Question two. Aside from the re size problem, I am trying to get a demo going. Basically, I want to be able to hard code circle positions into the engine and have them draw accordingly using a single vertex buffer. (I don't want to have a vertex buffer for each object because it would be inefficient with say 500 objects) The problem I am having is the copying of circle object vertices to the buffer. I basically lock the buffer and try to copy each individual circle in the program using a for loop. For example
for(int i = 0; i < numberCircles; i++)
{
memcpy(pVoid, ball.getVerts(i), sizeof(Ball)
}
This is not having the desired effect. Basically what I want to happen is for each set of ball vertices memcpy should add the verts to the end of the buffer. Im not exactly sure how it works, but it seems that its clearing the entire buffer every time I call memcpy. I don't want this to happen. Is this what I should be doing? I considered using another vector in my program so that everytime a ball is created, its vertices get added to the end of the vector. Then I memcpy the vertices to the buffer and draw. This did not work.

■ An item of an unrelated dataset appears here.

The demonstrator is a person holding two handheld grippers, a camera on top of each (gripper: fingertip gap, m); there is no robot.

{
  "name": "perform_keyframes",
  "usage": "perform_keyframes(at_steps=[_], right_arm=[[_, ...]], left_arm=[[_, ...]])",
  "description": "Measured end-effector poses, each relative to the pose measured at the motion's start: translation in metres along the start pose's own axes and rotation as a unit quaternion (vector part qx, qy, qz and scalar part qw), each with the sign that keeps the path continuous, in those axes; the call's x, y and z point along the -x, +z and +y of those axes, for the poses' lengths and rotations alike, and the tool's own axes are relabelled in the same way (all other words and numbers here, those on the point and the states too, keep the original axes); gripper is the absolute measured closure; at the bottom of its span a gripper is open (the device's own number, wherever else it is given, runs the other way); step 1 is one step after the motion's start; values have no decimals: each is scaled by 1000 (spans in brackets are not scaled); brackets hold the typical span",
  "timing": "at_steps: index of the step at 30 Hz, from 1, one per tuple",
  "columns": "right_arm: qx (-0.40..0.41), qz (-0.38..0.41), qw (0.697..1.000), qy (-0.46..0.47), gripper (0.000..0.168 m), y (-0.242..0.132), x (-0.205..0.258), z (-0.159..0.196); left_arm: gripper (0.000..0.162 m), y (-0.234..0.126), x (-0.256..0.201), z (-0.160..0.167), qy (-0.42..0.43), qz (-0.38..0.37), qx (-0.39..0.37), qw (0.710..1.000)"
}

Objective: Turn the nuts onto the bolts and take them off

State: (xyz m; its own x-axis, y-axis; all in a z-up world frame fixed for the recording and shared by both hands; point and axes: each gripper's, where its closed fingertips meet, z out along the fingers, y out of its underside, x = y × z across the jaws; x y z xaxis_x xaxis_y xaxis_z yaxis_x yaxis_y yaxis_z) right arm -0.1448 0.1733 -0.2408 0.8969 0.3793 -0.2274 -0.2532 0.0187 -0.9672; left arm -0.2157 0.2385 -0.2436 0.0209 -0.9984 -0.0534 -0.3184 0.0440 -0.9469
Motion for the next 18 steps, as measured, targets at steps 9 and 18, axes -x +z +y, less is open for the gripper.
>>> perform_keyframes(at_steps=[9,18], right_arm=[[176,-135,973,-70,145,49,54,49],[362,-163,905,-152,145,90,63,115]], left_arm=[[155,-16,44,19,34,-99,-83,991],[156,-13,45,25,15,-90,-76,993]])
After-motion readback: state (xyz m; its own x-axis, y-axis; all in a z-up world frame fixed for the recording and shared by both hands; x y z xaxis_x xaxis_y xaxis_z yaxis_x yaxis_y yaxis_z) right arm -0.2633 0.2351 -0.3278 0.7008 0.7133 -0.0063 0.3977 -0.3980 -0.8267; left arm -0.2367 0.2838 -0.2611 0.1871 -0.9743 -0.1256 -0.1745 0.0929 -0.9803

Third question. Since I will have to update a lot of positions for balls each frame, I considered updating the position of the center point of each ball, then using an offset to calculate the rest of the positions of the other vertices. This did not seem efficient because from what I understand, the GPU should take care of transformations, not the CPU. I am now deciding to use a d3dxmatrix. If I use a matrix will the transformation automatically get handled by the GPU so that I don't have to hand code the offsets for each point in each ball? Say I do use matrices. Since there are say 1000 balls on screen, each ball has its own position. Should each ball then also have its own matrix? I would then have to go through a loop each frame to call each balls matrix and do a directx settransform function to get the desired position change for each ball. Is this the way to do it?